One day he recives an unsigned postcard from the Dolphin Hotel in New York telling him NOT to stay in 1408. His interest peaked he decides to do the complete opposite.
The hotel manager, a superb cameo from Samuel L. Jackson (Note the word CAMEO, despite what the poster and credits may have you believe), tries his best to dissuade Cusack. he regales him with tales of suicides, accidental death and one guy who slit his own throat and then tried to sew it back with a darning needle. Oh, and the guy who drowned in his soup. Spooky…
Most people, he claims, never last longer than an hour. So there’s our ticking clock.
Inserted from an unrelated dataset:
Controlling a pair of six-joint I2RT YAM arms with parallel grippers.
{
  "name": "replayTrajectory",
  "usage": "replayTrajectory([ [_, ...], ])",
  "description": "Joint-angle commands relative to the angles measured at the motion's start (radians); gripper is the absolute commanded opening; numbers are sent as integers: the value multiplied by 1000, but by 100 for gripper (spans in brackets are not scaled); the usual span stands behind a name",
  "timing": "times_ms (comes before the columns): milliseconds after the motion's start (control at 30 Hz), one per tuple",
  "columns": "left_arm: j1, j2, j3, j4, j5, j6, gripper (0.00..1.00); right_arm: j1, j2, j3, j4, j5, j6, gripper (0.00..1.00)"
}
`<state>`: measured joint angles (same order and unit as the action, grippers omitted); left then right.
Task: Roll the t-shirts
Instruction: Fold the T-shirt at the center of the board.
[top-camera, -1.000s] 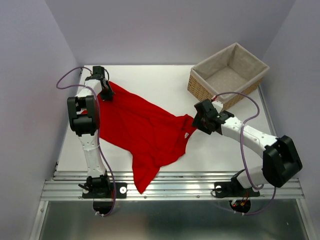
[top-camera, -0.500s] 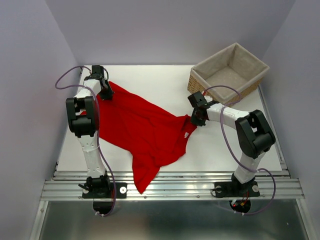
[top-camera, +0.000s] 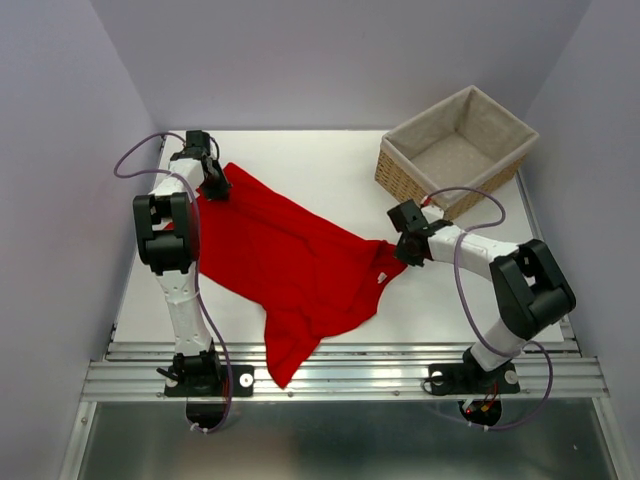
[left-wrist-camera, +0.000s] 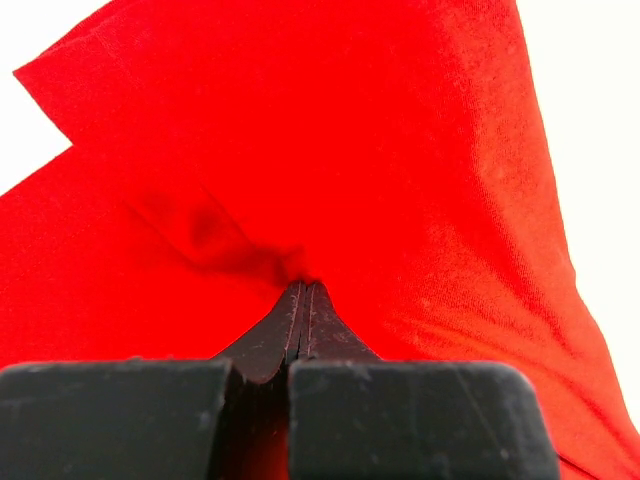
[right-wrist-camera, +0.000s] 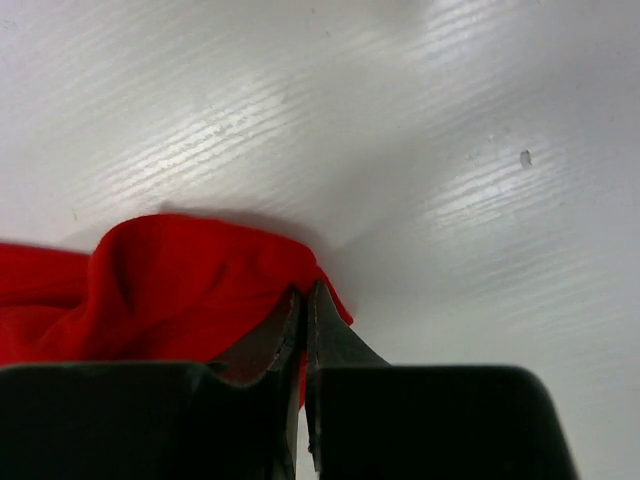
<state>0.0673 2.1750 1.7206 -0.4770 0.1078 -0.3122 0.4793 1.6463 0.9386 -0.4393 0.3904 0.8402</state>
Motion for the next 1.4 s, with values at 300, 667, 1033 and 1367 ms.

Undettered, Cusack checks in and within about ten minutes it’s all gone crazy-ape-shit-bonkers: a murderous woman appears, Cusack sees a reflection of an evil doppleganger, he sees his father and dead daughter, Sam Jackson appears in his minibar.
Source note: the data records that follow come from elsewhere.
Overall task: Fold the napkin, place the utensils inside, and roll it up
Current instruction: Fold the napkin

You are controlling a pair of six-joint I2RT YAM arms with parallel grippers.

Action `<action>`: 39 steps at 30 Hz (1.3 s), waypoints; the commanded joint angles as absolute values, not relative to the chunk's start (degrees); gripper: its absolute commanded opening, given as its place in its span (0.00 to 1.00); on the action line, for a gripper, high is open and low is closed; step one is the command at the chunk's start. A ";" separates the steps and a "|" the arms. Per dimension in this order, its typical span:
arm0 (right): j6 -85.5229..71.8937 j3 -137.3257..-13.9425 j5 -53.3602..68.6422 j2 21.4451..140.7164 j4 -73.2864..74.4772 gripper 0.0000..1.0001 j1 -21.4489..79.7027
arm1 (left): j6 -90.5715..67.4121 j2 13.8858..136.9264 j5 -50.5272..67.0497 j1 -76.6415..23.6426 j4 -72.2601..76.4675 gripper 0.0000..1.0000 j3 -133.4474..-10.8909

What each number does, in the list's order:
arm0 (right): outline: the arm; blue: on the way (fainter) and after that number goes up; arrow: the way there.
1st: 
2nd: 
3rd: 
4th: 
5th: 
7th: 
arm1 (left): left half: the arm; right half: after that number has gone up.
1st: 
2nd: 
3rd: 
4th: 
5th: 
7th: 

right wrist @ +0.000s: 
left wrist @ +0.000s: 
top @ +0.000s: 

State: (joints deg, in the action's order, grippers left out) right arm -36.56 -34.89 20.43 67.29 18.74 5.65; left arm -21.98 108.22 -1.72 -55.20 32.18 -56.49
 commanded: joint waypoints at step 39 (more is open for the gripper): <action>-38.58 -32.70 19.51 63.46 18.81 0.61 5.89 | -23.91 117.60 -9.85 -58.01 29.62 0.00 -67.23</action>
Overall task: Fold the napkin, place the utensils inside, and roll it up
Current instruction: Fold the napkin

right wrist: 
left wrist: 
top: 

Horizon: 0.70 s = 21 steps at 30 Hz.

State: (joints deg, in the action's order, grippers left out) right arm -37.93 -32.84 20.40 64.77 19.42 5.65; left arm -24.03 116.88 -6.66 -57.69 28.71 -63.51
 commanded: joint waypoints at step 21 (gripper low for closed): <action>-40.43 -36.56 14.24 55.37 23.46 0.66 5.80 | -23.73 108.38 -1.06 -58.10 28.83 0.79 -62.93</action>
If this all sounds ridiculous, well, it is.
The first half an hour was excellent. The build up to Cusack checking in rachets up the tension superbly. Jackson’s hotel manager stays just the right side of knowing camp, and you feel he genuinely is scared of the room (it’s explained that no-one is allowed to use the room and Cusack only gets access after threatening legal action!).
The turning point comes with the first shock: yes, it’s that old staple the radio that turns itself on at an obscenely high volume… gets ’em everytime! But more terrifying than that is the fact that it’s playing The Carpenters. I shit myself. The clock radio then proceeds to inform us of how much longer Cusuack will have before he dies. So we now, literally, have a ticking clock.
Speaking of old staples we also get bleeding walls, paintings that change, mysterious voices and visions, and the classic crying baby noise (which I do find very unsettling).
Cusack is very good, basically carrying the film for 80% of it’s running time. It’s just him and the room. But there is a tendancy for his character to drift in and out of cynical mode. At one stage he is so traumatised by what he’s experiencing he tries to escape through the air vent only to be confronted by some zombie (looking oddly similar to the nazi zombies in Shock Waves). After dispatching the zombies jaw, he falls back into the room only to deliver a clunky one liner about how it’s good to be back.
You’re probably thinking, why doesn’t he just leave the room? Ah, well they’ve thought of that. You see, as Jackson explains, this room “is an evil fucking room”. When does try to leave he finds the door locked, and the key breaks off in the lock. OMG!
But it’s OK, cos he’s a modern guy, despite still using an old fashioned tape dictation machine. Hooray, he’s got a mobile phone! It only takes him half the film’s running time to finally decide to try and use it (the room’s phone, obviously, just connects to a cheery but sinister reception desk from hell), but he forgot that Jackson had already explained that “electronics don’t work so well in … 1408”. Surprising then that he manages to get his laptop to work and manages to have a slightly fuzzy video conference with his estranged wife, who seems more concerned with arguing with her clearly distressed husband, than helping him out.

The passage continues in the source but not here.